The following code snippet defines the dataset structure by creating its attributes and then the dataset itself. Once the weka.core.dataset.Instances object is available, rows (i.e., weka.core.dataset.Instance objects) can be added.

from weka.core.dataset import Attribute, Instance, Instances

# create attributes
num_att = Attribute.create_numeric("num")
date_att = Attribute.create_date("dat", "yyyy-MM-dd")
nom_att = Attribute.create_nominal("nom", ["label1", "label2"])

# create dataset
dataset = Instances.create_instances("helloworld", [num_att, date_att, nom_att], 0)

# add rows
values = [3.1415926, date_att.parse_date("2014-04-10"), 1.0]
inst = Instance.create_instance(values)
dataset.add_instance(inst)

values = [2.71828, date_att.parse_date("2014-08-09"), Instance.missing_value()]
inst = Instance.create_instance(values)
dataset.add_instance(inst)

print(dataset)

Create dataset from lists¶

If your data is easily available as lists, you can also construct datasets using this approach:

from weka.core.dataset import create_instances_from_lists
from random import randint

# pure numeric
x = [[randint(1, 10) for _ in range(5)] for _ in range(10)]
y = [randint(0, 1) for _ in range(10)]
dataset = create_instances_from_lists(x, y, name="generated from lists")
print(dataset)

dataset = create_instances_from_lists(x, name="generated from lists (no y)")
print(dataset)

# mixed data types
x = [["TEXT", 1, 1.1], ["XXX", 2, 2.2]]
y = ["A", "B"]
dataset = create_instances_from_lists(x, y, name="generated from mixed lists")
print(dataset)

Create dataset from matrices¶

Another way of constructing a dataset is to use numpy matrices/arrays (e.g., obtained from a Panda data frame):

from weka.core.dataset import create_instances_from_matrices
import numpy as np

# pure numeric
x = np.random.randn(10, 5)
y = np.random.randn(10)
dataset = create_instances_from_matrices(x, y, name="generated from matrices")
print(dataset)

dataset = create_instances_from_matrices(x, name="generated from matrix (no y)")
print(dataset)

# mixed data types
x = np.array([("TEXT", 1, 1.1), ("XXX", 2, 2.2)], dtype='S20, i4, f8')
y = np.array(["A", "B"], dtype='S20')
dataset = create_instances_from_matrices(x, y, name="generated from mixed matrices")
print(dataset)

Output help from underlying OptionHandler¶

If the underlying Java class implements the weka.core.OptionHandler method, then you can use the to_help() method to generate a string containing the globalInfo() and listOptions() information:

from weka.classifiers import Classifier
cls = Classifier(classname="weka.classifiers.trees.J48")
print(cls.to_help())

Option handling¶

Any class derived from OptionHandler (module weka.core.classes) allows getting and setting of the options via the property options. Depending on the sub-class, you may also provide the options already when instantiating the class. The following two examples instantiate a J48 classifier, one using the options property and the other using the shortcut through the constructor:

from weka.classifiers import Classifier
cls = Classifier(classname="weka.classifiers.trees.J48")
cls.options = ["-C", "0.3"]

from weka.classifiers import Classifier
cls = Classifier(classname="weka.classifiers.trees.J48", options=["-C", "0.3"])

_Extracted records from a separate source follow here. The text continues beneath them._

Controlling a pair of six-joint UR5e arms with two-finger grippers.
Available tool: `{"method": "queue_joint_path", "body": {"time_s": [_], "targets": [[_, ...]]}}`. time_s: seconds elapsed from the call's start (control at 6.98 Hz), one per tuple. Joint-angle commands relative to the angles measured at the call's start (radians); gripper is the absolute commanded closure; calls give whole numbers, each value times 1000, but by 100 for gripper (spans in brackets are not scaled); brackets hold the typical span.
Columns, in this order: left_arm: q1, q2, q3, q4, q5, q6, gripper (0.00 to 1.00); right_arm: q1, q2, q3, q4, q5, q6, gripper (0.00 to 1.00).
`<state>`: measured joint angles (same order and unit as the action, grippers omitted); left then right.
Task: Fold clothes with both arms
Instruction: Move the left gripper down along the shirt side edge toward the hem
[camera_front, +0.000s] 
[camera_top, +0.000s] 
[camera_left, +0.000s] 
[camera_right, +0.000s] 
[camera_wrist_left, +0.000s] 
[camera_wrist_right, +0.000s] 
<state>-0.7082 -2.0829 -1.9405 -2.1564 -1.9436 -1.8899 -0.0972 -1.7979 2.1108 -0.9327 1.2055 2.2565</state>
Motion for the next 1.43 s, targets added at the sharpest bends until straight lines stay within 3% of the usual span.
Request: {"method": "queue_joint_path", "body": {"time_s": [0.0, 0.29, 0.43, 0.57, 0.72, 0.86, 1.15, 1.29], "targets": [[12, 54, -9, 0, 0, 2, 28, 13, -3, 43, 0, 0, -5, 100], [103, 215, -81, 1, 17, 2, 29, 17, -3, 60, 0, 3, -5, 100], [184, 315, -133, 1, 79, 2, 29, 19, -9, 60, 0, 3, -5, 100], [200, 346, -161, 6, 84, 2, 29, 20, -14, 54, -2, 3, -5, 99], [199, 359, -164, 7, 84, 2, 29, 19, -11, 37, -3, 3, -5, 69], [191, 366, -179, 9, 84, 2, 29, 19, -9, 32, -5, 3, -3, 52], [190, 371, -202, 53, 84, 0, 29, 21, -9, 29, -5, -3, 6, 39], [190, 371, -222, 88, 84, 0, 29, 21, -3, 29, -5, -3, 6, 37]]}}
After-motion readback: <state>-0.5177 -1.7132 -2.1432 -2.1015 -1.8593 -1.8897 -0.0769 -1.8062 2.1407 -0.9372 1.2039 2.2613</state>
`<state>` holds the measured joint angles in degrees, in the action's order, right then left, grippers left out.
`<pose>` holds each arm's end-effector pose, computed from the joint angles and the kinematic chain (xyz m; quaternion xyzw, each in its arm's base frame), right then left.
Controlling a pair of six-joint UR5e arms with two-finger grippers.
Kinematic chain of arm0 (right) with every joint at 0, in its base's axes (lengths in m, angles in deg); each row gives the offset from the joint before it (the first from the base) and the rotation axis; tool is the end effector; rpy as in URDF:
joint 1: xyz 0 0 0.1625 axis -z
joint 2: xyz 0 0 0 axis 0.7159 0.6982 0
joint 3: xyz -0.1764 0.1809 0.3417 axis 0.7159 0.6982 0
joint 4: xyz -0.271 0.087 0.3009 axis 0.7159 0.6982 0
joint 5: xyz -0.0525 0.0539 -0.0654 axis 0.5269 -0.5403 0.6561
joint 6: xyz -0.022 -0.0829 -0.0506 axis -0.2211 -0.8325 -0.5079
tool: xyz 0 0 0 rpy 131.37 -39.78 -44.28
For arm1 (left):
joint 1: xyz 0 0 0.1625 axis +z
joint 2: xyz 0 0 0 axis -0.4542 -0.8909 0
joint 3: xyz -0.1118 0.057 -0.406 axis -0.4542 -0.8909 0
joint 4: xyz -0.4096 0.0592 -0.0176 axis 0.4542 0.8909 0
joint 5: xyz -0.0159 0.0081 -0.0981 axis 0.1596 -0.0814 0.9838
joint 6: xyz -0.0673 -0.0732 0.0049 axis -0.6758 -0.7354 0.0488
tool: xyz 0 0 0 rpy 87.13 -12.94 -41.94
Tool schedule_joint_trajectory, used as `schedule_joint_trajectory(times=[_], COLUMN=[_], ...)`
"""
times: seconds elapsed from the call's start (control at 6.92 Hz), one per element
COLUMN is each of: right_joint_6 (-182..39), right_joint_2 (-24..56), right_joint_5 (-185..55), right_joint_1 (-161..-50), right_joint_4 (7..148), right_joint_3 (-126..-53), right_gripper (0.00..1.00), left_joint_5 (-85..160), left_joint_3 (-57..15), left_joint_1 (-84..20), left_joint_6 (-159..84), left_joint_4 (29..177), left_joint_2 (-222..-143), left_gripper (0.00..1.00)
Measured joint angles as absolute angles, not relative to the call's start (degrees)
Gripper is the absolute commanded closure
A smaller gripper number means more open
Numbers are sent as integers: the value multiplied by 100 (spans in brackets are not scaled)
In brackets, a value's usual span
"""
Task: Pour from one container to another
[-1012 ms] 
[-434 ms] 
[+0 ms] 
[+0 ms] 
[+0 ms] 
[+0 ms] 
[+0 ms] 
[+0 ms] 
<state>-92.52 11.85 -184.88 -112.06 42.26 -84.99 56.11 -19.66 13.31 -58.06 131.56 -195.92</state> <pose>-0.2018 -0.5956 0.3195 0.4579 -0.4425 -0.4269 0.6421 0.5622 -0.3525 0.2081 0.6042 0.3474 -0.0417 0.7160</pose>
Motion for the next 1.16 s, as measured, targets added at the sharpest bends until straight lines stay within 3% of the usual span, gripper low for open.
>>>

You can use the options property also to retrieve the currently set options:

from weka.classifiers import Classifier
cls = Classifier(classname="weka.classifiers.trees.J48", options=["-C", "0.3"])
print(cls.options)

Build classifier on dataset, output predictions¶

from weka.classifiers import Classifier
cls = Classifier(classname="weka.classifiers.trees.J48", options=["-C", "0.3"])
cls.build_classifier(data)

for index, inst in enumerate(data):
    pred = cls.classify_instance(inst)
    dist = cls.distribution_for_instance(inst)
    print(str(index+1) + ": label index=" + str(pred) + ", class distribution=" + str(dist))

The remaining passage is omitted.